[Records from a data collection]
'''

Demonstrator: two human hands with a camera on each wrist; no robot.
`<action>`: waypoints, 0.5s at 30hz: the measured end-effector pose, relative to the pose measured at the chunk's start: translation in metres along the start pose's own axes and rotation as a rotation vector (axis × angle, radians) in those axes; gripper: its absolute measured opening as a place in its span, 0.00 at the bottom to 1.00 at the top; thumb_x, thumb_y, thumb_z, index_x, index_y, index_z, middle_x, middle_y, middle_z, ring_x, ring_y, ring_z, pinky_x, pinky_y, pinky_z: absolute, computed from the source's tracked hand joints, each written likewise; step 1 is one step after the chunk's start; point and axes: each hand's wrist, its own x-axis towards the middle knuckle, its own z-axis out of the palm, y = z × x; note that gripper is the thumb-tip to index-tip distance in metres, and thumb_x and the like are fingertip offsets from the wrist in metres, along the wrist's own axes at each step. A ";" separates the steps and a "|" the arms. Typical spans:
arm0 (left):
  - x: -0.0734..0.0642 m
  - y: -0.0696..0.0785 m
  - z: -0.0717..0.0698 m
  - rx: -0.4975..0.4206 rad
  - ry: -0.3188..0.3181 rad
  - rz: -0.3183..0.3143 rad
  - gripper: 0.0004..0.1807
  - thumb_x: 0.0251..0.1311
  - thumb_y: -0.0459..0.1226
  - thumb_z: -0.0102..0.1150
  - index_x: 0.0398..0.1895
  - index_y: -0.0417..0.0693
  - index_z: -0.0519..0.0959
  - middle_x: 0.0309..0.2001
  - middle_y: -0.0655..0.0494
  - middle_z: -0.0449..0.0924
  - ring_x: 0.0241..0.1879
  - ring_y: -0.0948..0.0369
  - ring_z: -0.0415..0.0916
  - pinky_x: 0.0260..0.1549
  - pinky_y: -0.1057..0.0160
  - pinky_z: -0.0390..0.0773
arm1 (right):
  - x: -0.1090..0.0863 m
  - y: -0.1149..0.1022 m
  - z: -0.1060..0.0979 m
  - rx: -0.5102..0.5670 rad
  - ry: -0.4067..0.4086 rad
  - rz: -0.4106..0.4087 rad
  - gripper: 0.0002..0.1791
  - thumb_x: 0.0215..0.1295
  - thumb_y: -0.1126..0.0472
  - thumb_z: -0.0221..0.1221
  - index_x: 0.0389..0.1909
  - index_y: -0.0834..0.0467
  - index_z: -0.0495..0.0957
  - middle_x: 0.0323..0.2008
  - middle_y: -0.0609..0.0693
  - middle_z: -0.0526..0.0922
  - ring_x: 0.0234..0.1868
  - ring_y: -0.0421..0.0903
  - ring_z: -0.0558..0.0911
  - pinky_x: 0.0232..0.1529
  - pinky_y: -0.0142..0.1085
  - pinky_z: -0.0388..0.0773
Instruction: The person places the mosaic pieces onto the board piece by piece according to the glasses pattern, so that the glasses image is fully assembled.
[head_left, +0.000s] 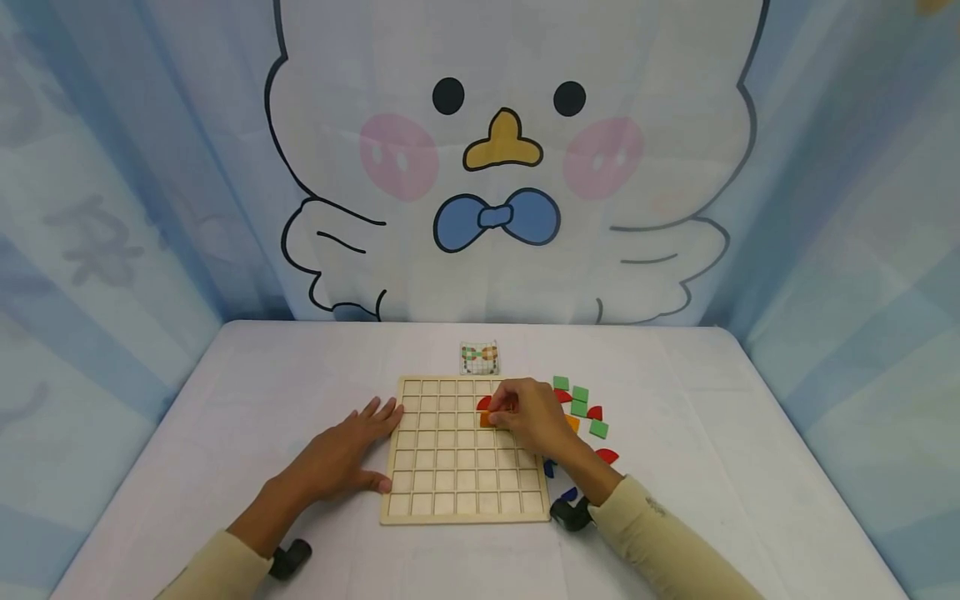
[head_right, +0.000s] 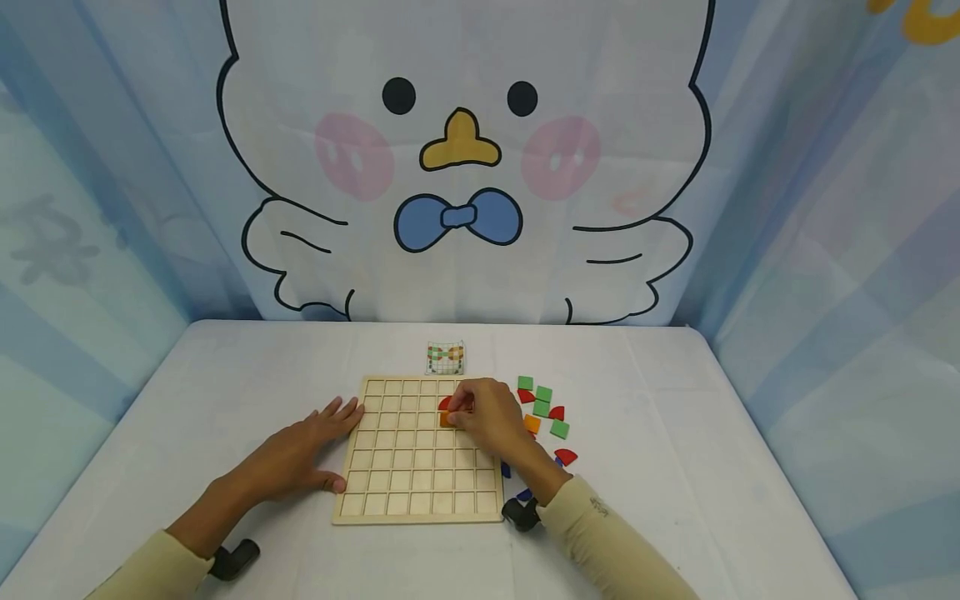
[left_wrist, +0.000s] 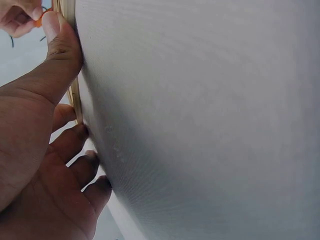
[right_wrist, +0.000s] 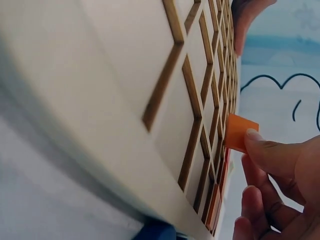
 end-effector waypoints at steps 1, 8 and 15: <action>0.000 0.000 0.000 0.002 0.003 0.006 0.63 0.49 0.57 0.79 0.85 0.49 0.57 0.86 0.47 0.52 0.85 0.40 0.49 0.76 0.31 0.62 | 0.000 -0.001 0.001 -0.002 -0.001 0.001 0.10 0.63 0.61 0.76 0.29 0.47 0.84 0.26 0.39 0.83 0.29 0.39 0.78 0.32 0.32 0.75; 0.000 -0.001 0.000 0.000 0.007 0.014 0.62 0.49 0.57 0.79 0.85 0.50 0.57 0.86 0.48 0.52 0.85 0.40 0.49 0.77 0.31 0.62 | 0.003 -0.006 0.004 -0.040 -0.013 0.019 0.09 0.65 0.60 0.74 0.30 0.47 0.83 0.27 0.40 0.82 0.30 0.40 0.78 0.34 0.34 0.76; 0.001 -0.001 0.000 0.002 0.006 0.016 0.63 0.49 0.57 0.79 0.85 0.50 0.57 0.85 0.48 0.53 0.85 0.41 0.50 0.78 0.32 0.62 | 0.006 -0.009 0.008 -0.091 -0.035 0.045 0.08 0.65 0.60 0.75 0.30 0.48 0.85 0.29 0.40 0.83 0.32 0.39 0.79 0.39 0.35 0.77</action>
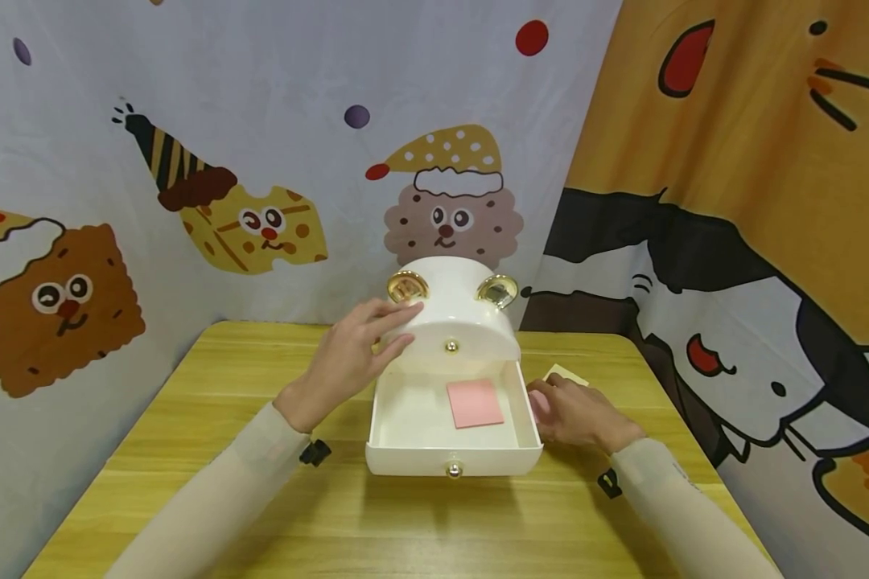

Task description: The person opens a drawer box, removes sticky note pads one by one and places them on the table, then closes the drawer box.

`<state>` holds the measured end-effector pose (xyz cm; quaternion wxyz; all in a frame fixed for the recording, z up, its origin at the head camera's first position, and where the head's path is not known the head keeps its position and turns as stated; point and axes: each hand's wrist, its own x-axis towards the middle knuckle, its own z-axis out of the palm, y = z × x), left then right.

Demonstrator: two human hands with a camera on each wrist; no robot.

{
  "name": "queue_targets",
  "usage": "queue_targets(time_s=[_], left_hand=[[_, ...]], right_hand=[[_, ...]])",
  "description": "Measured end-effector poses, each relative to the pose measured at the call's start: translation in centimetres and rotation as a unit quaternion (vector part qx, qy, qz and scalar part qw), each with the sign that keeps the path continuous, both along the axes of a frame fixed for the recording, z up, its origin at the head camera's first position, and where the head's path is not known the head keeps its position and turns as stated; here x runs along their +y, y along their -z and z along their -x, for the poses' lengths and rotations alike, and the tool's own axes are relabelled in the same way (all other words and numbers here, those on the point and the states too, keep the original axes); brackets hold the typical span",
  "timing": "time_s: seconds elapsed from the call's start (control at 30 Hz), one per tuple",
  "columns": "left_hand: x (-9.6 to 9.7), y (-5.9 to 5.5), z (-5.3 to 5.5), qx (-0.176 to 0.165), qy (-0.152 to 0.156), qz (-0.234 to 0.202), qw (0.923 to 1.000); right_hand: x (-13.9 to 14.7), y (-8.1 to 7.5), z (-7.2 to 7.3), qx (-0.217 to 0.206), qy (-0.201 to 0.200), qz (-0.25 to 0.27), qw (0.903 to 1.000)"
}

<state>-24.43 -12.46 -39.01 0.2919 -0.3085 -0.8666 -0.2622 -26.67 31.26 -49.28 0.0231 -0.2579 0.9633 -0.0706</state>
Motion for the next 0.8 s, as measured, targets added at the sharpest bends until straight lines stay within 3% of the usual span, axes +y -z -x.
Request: queue_targets(time_s=[0.3,0.8], left_hand=[[-0.1,0.1,0.0,0.009,0.003,-0.003,1.0000],[-0.1,0.3,0.2,0.008,-0.003,0.001,1.0000]], right_hand=[[0.7,0.2,0.1,0.011,-0.004,0.019,0.9998],[1.0,0.4,0.0,-0.006,-0.005,0.047,0.9988]])
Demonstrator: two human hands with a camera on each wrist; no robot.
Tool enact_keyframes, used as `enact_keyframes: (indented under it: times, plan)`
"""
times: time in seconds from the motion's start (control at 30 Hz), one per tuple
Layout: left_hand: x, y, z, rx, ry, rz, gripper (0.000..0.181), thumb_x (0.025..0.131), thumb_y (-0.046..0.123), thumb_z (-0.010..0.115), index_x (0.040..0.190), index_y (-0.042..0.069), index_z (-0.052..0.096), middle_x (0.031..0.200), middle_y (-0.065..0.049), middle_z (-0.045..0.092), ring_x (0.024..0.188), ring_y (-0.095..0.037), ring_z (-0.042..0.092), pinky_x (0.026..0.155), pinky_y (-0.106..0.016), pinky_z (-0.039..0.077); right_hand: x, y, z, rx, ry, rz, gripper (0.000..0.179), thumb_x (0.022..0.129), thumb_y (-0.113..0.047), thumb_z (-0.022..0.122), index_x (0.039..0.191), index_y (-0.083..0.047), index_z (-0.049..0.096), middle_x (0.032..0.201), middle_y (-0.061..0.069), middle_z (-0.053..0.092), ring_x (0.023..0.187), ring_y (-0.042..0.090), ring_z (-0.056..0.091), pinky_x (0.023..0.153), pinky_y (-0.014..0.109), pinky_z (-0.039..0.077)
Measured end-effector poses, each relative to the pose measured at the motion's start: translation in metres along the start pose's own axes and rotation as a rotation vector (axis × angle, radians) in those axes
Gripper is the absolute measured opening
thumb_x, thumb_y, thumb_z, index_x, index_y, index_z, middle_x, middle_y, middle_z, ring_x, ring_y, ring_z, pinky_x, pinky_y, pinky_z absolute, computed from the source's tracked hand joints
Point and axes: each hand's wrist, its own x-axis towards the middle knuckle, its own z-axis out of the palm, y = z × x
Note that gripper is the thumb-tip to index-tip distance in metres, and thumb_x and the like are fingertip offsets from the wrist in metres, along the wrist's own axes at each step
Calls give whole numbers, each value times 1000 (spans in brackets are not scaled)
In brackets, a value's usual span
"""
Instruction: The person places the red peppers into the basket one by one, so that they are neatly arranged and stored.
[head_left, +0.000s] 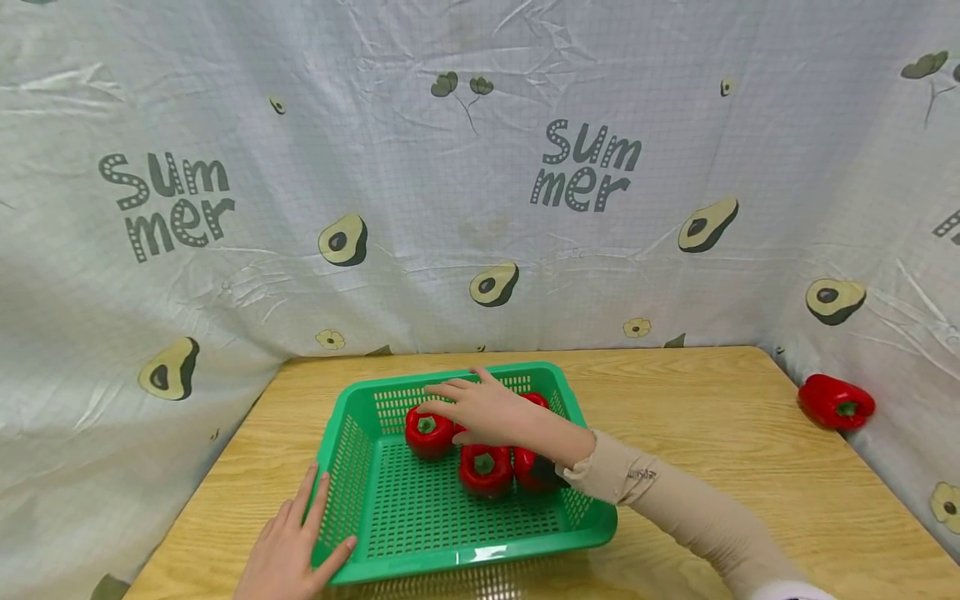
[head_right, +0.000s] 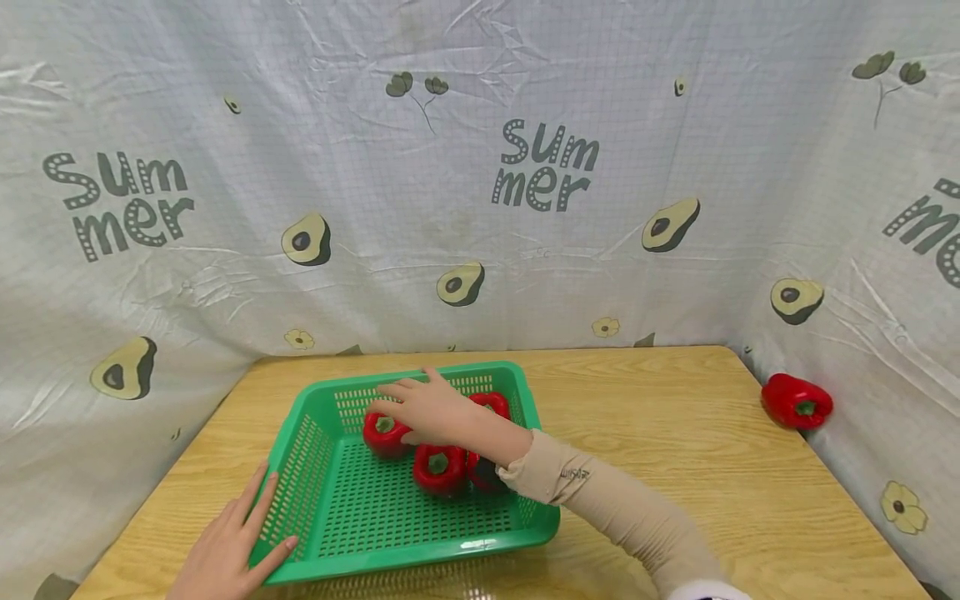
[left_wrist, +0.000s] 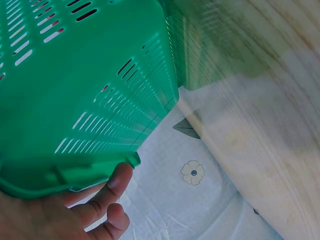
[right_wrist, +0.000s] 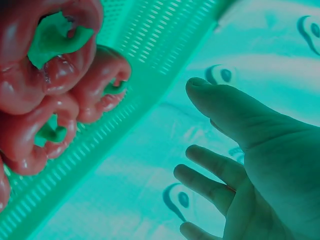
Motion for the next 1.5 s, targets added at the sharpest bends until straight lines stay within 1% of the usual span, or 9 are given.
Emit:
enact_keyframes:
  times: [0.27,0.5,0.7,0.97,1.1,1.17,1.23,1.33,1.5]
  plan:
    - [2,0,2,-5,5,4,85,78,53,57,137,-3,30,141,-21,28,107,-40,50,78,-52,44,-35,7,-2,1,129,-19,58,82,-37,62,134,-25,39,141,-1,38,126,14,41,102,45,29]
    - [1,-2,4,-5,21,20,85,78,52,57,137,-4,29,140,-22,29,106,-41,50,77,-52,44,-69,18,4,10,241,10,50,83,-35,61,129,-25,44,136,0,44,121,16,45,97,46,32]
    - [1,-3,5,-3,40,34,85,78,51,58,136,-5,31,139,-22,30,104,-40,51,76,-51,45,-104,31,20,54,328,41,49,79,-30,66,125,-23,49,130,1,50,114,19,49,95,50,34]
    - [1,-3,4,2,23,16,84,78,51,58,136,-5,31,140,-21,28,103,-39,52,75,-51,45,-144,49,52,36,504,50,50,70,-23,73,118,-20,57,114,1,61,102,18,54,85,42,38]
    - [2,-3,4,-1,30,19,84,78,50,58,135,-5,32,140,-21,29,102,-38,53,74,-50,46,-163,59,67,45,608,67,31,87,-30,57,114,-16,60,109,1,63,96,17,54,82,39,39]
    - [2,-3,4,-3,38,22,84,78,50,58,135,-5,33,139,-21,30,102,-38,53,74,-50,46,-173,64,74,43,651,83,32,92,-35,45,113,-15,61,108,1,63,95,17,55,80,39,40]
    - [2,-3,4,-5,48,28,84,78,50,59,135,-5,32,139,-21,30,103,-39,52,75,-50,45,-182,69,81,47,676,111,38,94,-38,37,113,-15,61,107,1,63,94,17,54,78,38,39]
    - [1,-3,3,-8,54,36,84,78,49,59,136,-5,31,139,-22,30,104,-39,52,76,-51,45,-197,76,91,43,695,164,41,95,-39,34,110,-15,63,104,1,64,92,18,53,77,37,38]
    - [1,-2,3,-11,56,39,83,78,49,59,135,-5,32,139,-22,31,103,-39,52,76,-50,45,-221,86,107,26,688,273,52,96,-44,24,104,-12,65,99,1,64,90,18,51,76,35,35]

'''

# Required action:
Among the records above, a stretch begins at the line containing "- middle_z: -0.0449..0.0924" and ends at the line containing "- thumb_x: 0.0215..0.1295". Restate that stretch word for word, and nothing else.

# Solution to the problem:
  - middle_z: -0.0449..0.0924
  - ring_x: 0.0241..0.1879
  - ring_y: -0.0948..0.0369
  - ring_z: -0.0415..0.0916
  - pinky_x: 0.0260..0.1549
  - pinky_y: -0.1057..0.0160
  - pinky_z: -0.0390..0.0773
arm1 (right):
  - x: -0.1090..0.0863 m
  - y: -0.1149..0.1022 m
  - z: -0.1060..0.0979 m
  - rx: -0.5102..0.5670 rad
  - ry: -0.4067..0.4086 rad
  - rz: -0.4106..0.4087 rad
  - gripper: 0.0002..0.1791
  - thumb_x: 0.0215..0.1295

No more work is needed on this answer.